Nearly everyone, it seemed, was running late for the second night of Living Nativity. A ragtag bunch of us scrambled around looking for tea lights and cookies, while the actors plundered the art room for their costumes. One young shepherd came running into the church, just seconds before Pastor Sarah (Robinson) prayed for us and our guests, to announce she’d just fallen into dog poop.
Yes, dog poop.
I thought, “Well, the smells of Living Nativity will certainly be authentic.”
Most of the shepherds who act in Living Nativity are kids. They share pretty simple one-liners and get to hang out with goats. They gather around the fire.
But just moments into my first stop at the fire with our visitors, I was already worried. Kids were arguing about hand sanitizer. One little goat was not enjoying his leash. A boy fell backward out of his chair. No one seemed sure of their lines, which led to some awkward ad libbing. I moved my guests onto the next scene and made a beeline for Pastor Sarah.
And so it went all night. Shepherds running, shepherds arguing, shepherds giggling, shepherds eating way too many cookies. “Perhaps,” I grumbled, “we should only use adult actors in our Living Nativity.”
And then Jesus stopped me right there. He reminded me, ever so gently yet firmly, exactly how he feels about kids.
In Matthew 19, people were bringing children to Jesus in the hope that he would lay hands on them and pray over them. The disciples shooed them off. But Jesus intervened: “Let the children alone. Don’t prevent them from coming to me. God’s kingdom is made up of people like these” (vv. 13–15, The Message).
And so it went all night. Shepherds running, shepherds arguing, shepherds giggling, shepherds eating way too many cookies.

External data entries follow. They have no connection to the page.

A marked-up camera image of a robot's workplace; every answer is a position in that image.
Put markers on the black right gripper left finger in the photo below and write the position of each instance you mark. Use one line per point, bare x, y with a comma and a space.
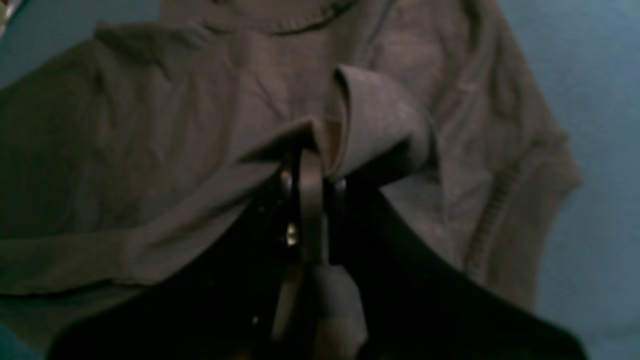
289, 242

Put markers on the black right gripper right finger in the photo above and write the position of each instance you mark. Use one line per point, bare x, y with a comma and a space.
336, 214

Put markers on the grey T-shirt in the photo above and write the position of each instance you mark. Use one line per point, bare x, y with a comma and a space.
126, 156

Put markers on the blue table cloth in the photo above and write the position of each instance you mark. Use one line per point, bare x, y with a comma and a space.
394, 297

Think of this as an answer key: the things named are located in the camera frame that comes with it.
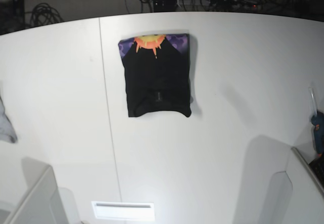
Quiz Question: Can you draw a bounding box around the black T-shirt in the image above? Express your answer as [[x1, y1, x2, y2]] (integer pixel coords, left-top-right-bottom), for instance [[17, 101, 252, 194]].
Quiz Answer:
[[118, 33, 192, 118]]

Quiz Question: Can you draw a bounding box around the blue glue gun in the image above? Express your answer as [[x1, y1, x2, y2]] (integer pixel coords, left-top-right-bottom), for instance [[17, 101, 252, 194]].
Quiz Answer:
[[308, 87, 323, 155]]

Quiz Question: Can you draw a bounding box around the grey cloth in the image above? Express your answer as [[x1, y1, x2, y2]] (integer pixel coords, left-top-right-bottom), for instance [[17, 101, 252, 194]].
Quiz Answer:
[[0, 99, 17, 143]]

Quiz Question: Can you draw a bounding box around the black keyboard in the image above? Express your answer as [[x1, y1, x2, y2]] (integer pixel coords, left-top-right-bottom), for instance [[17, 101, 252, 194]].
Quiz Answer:
[[309, 155, 324, 185]]

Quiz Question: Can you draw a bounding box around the coiled black cable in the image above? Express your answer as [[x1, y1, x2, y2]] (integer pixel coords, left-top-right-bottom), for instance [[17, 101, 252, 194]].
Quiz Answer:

People like these? People with faces awash in peppermint stickiness? People oblivious to the solemnity of the birth of Jesus?
I knew that his words mattered right in that moment and that I should take them to heart. But my heart stayed grumbly. I so desperately wanted our visitors to experience the wonder of Jesus’s birth, and our little shepherds were just not cooperating with my vision of how things should play out.
And then my irritated heart calmed. Because Jesus cares deeply for the visitors who came to see the nativity—and just as deeply for every person, young or old, who participated in it. Including me—the woman who spends so much of her life ad libbing her lines and arguing over hand sanitizer. The woman who forgets, day in and day out, to run and laugh and eat peppermint and take a moment to sit by the fire.
Our visitors to Living Nativity had a wonderful time. I saw it in their faces and heard it in their grateful thanks. And maybe, seeing a place where all are welcomed, where all participate, where all are loved, reminded them that they are too.
Melissa Forbes was one of the shepherd guides during the “Walk Through Bethlehem” Living Nativity at Audubon Park Covenant Church in Orlando, Florida, this past weekend.